Mirosław Skowron

i

Autor: archiwum se.pl

Mirosław Skowron: MSZ znowu kłamie?

2013-05-28 4:00

Fundacja OPEN MIND - założona zaledwie dwa dni przed konkursem, z funduszem... 500 złotych, zajmująca się sztuką - otrzymuje od MSZ aż 800 tysięcy złotych na wystawę designu. Choć jej projekt odrzuciło Ministerstwo Kultury. Resort ministra Sikorskiego uzasadnia decyzję współpracą OPEN MIND z doświadczoną Fundacją Semper Polonia. Problem w tym, że Semper Polonia o żadnej współpracy nie ma pojęcia!

Ministerstwo Spraw Zagranicznych przyznaje, że w skład komisji nie wchodził żaden ekspert, który miałby blade pojęcie o designie.
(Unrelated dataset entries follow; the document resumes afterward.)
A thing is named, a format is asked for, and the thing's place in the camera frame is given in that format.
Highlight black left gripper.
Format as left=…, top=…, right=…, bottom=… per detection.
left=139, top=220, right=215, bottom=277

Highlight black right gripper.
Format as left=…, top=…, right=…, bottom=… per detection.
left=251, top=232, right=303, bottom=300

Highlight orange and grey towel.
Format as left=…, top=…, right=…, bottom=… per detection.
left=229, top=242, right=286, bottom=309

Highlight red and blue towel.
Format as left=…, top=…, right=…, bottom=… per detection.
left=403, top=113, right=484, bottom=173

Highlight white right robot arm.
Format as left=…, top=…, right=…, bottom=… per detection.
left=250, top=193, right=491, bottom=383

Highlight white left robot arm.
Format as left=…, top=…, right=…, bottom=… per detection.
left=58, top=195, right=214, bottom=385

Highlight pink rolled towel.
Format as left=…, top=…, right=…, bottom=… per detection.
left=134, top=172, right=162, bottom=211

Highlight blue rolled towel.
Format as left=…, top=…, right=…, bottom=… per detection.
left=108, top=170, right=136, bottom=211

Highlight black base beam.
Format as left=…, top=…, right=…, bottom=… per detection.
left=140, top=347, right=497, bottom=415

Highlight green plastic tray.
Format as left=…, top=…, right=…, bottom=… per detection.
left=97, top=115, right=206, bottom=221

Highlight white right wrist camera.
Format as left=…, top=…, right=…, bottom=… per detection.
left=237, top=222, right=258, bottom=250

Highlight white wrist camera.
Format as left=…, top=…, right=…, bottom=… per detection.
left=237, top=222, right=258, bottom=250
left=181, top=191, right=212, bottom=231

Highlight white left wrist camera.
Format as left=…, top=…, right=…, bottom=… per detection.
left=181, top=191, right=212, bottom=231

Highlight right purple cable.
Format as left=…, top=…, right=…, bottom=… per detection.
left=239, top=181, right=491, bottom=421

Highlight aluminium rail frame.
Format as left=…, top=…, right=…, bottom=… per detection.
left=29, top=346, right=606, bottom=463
Nie widzi jednak problemu w tym, że wcześniej projekt fundacji OPEN MIND odrzucili znający się na sztuce i znani z nazwiska eksperci Ministerstwa Kultury.
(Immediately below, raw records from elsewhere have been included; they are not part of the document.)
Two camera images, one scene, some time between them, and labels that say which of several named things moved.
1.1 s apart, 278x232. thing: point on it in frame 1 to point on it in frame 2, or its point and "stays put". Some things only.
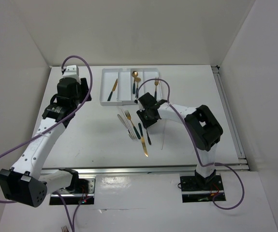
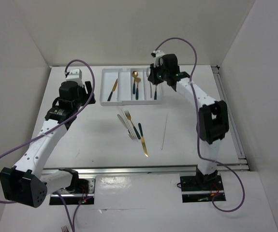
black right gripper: (146, 123) to (152, 77)
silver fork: (130, 135) stays put
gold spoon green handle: (134, 74) stays put
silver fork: (149, 141) to (147, 70)
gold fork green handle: (156, 82) stays put
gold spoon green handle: (137, 79) stays put
MSZ nie przeszkadzało także to, że fundacja, której przyznało niemal milion złotych, nie ma jakiegokolwiek doświadczenia. Zarejestrowano ją dwa dni przed konkursem. Dlaczego zatem pieniądze przyznano akurat tej instytucji?

MSZ uzasadnia na swojej stronie, że brak doświadczenia nie przeszkadza, gdyż OPEN MIND "deklaruje współpracę z jedną z największych i najbardziej doświadczonych organizacji opiekujących się Polakami za granicą - Fundacją Semper Polonia".

To zabawne, bo Fundacja Semper Polonia nic o tym nie wie i zdecydowanie zaprzecza jakiejkolwiek współpracy, którą wmawia jej resort ministra Sikorskiego.

"Nic takiego nie miało miejsca. W ogóle nie znam tej organizacji, ani jej dokonań i powoływanie się na nas jest dla mnie dużym zaskoczeniem" - mówi prezes Fundacji Semper Polonia Marek Hauszyld.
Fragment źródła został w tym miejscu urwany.